- Entries taken from a collection:
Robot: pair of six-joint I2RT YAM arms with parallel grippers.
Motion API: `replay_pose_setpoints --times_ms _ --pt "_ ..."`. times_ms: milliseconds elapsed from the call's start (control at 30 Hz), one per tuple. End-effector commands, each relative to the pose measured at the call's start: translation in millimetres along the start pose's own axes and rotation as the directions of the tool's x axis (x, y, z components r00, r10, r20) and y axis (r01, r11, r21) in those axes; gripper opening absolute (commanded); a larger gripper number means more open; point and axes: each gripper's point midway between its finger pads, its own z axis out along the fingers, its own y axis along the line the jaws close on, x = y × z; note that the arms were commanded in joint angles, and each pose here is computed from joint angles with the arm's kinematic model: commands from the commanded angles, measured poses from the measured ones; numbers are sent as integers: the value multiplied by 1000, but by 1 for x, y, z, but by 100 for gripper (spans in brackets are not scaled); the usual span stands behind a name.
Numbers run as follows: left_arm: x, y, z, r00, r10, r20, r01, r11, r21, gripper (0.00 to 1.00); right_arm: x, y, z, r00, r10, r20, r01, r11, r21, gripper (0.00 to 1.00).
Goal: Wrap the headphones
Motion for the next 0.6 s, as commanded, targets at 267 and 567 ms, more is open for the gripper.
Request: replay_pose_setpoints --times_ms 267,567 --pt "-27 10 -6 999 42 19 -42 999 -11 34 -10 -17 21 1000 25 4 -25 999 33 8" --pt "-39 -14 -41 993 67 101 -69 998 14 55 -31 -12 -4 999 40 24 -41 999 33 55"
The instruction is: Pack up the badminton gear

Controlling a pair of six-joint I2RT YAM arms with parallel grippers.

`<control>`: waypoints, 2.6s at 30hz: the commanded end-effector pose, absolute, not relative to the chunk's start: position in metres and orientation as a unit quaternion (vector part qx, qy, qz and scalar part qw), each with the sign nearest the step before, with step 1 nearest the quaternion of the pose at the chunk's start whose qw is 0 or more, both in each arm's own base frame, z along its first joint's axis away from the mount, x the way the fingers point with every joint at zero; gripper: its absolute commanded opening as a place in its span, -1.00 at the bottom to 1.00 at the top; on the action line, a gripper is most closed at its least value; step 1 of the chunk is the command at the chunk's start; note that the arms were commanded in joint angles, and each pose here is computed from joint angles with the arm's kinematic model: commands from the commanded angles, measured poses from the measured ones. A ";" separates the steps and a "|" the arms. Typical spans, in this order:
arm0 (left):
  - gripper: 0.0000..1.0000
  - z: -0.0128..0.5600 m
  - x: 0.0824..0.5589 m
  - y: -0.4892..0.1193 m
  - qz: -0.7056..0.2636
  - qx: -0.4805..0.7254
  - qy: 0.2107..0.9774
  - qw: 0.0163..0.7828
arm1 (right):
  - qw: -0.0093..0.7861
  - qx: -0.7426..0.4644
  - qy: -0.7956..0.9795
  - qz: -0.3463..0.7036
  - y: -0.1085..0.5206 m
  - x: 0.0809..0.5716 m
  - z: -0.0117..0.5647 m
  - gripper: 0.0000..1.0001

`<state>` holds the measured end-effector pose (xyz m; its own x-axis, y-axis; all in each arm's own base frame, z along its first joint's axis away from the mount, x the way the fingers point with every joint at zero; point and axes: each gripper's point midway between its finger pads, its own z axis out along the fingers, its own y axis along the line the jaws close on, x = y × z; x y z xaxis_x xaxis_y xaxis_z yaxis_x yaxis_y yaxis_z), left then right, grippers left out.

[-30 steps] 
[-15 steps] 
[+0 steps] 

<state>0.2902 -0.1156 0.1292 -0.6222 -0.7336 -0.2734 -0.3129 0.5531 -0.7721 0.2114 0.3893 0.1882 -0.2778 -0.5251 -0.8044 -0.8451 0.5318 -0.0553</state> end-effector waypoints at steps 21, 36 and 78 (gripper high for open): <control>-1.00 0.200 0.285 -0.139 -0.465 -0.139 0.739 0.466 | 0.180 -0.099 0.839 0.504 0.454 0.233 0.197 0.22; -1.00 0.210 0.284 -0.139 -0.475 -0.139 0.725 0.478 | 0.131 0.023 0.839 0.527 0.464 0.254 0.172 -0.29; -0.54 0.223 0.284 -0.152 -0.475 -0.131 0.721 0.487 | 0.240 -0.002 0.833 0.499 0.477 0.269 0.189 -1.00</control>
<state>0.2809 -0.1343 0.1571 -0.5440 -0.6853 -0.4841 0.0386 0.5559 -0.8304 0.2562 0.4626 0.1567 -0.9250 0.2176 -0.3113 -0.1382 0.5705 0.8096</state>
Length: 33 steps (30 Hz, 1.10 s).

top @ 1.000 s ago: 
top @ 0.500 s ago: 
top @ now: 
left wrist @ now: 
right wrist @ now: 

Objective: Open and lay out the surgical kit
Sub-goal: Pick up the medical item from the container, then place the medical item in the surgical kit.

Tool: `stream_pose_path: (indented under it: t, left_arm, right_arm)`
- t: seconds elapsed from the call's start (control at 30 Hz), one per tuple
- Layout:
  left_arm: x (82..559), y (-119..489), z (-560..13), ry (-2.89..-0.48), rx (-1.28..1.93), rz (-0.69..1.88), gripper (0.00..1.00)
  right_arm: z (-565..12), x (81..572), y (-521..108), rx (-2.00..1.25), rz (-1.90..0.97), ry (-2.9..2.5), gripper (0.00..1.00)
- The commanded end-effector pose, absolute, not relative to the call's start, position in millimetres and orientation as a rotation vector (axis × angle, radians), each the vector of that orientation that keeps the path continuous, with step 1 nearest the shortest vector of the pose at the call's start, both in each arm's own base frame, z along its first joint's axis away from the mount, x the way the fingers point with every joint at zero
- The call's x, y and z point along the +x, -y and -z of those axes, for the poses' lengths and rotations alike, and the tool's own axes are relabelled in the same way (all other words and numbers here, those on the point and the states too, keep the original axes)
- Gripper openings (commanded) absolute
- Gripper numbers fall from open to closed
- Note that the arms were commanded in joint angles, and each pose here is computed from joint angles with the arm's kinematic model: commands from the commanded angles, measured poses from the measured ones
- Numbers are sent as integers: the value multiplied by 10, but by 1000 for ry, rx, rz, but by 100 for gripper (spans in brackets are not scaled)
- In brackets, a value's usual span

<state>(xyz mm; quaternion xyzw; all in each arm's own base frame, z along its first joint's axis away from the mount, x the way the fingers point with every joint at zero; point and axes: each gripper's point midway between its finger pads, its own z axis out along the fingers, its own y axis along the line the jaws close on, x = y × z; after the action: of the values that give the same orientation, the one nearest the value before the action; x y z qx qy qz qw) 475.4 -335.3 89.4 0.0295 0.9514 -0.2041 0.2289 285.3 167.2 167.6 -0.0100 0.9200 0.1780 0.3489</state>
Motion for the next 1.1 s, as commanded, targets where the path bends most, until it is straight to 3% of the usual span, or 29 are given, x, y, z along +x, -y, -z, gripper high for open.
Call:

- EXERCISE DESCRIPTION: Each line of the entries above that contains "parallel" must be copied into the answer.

- ANSWER SECTION:
Robot: pair of six-joint I2RT YAM arms with parallel grippers.
Controlling a pair of six-joint I2RT YAM arms with parallel grippers.

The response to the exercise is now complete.